BEGIN

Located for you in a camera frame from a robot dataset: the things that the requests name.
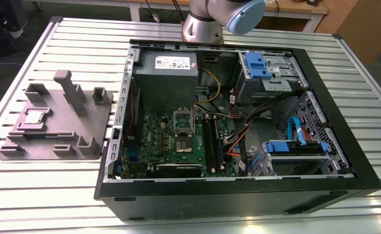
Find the motherboard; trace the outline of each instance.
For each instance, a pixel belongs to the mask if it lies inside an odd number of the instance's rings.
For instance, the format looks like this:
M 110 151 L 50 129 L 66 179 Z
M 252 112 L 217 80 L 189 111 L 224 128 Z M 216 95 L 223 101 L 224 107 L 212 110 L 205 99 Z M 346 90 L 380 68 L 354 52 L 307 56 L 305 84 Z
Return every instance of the motherboard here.
M 228 120 L 219 116 L 146 115 L 138 148 L 124 149 L 124 178 L 236 176 L 235 159 L 223 151 Z

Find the slotted worktable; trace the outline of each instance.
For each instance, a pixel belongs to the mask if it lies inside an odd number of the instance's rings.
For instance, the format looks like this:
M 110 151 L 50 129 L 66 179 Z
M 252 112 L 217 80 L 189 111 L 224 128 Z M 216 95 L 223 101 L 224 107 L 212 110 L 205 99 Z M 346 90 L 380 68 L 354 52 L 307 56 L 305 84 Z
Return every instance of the slotted worktable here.
M 68 69 L 84 90 L 105 87 L 117 92 L 129 40 L 181 40 L 180 31 L 177 24 L 69 18 L 52 22 L 0 102 L 0 146 L 24 109 L 30 82 L 61 89 L 53 75 L 57 69 Z M 244 37 L 225 32 L 225 42 L 307 49 L 381 178 L 381 89 L 344 41 L 326 34 L 255 30 Z M 98 169 L 100 160 L 0 161 L 0 233 L 66 229 L 82 233 L 113 229 L 164 234 L 381 233 L 381 191 L 313 214 L 126 223 L 93 198 Z

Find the power supply label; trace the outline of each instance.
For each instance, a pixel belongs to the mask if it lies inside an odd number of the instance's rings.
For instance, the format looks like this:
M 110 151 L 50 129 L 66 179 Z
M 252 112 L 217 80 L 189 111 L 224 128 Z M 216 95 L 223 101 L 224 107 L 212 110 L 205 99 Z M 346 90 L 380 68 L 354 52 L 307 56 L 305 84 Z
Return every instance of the power supply label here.
M 191 70 L 191 57 L 156 57 L 156 69 Z

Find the yellow wire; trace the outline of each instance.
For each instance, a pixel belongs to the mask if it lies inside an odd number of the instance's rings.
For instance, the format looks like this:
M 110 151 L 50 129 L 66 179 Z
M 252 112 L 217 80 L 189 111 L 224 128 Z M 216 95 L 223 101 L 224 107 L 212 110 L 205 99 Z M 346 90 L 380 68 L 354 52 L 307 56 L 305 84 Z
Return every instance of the yellow wire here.
M 240 115 L 235 115 L 232 113 L 229 113 L 231 116 L 239 117 Z M 247 118 L 248 116 L 245 114 L 243 114 L 243 117 Z
M 239 144 L 239 142 L 241 141 L 243 137 L 245 136 L 245 134 L 248 133 L 249 129 L 244 132 L 244 134 L 240 136 L 239 140 L 236 141 L 236 143 L 233 144 L 233 146 L 229 149 L 228 155 L 232 154 L 232 150 L 236 147 L 236 145 Z
M 215 79 L 216 79 L 216 81 L 217 81 L 217 84 L 219 84 L 219 90 L 217 90 L 216 96 L 215 96 L 212 99 L 209 99 L 209 100 L 207 100 L 207 101 L 197 101 L 196 104 L 209 103 L 211 101 L 213 101 L 213 100 L 220 96 L 220 93 L 221 93 L 221 82 L 220 82 L 219 78 L 217 78 L 216 75 L 215 75 L 209 70 L 207 70 L 205 68 L 201 67 L 200 69 L 204 70 L 204 71 L 207 71 L 207 73 L 211 74 L 212 77 L 215 77 Z

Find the wooden desk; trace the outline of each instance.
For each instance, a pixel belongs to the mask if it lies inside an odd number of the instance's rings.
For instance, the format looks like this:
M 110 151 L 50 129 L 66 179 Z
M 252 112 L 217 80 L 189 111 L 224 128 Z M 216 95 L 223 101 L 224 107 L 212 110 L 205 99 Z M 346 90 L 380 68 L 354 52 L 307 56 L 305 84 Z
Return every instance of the wooden desk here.
M 42 2 L 57 2 L 57 3 L 73 3 L 73 4 L 88 4 L 88 5 L 105 5 L 105 6 L 124 6 L 130 8 L 132 21 L 140 22 L 140 8 L 148 8 L 146 0 L 42 0 Z M 317 7 L 311 6 L 307 2 L 296 2 L 293 0 L 279 0 L 280 2 L 280 17 L 307 19 L 308 24 L 304 28 L 304 32 L 313 33 L 324 15 L 331 11 L 327 6 L 321 3 Z M 172 0 L 149 0 L 152 8 L 154 9 L 171 9 L 175 10 Z M 189 11 L 191 0 L 179 0 L 184 11 Z M 276 3 L 268 6 L 265 16 L 273 17 L 276 14 L 277 5 Z

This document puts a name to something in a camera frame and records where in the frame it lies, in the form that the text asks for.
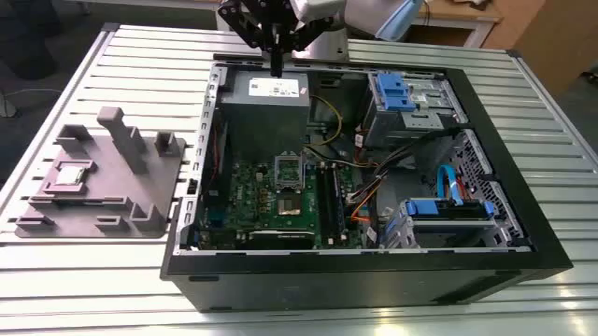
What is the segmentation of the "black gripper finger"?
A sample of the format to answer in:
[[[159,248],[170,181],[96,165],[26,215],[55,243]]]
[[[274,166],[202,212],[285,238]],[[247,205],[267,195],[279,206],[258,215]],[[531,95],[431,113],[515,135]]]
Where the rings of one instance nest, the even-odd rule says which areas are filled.
[[[270,57],[270,74],[278,77],[278,45],[275,43],[271,1],[222,1],[218,15],[251,48]]]
[[[309,23],[275,24],[278,45],[278,77],[282,77],[286,60],[317,60],[342,62],[347,59],[347,34],[335,25],[334,17],[325,17]]]

END

Exercise prompt:
Copy each line of the entries that includes the word "frame".

Written answer:
Located for you in a camera frame from a robot dataset: the things that the requests name.
This document puts a name to something in a camera frame and records where in the frame it lies, in the form that the text asks for.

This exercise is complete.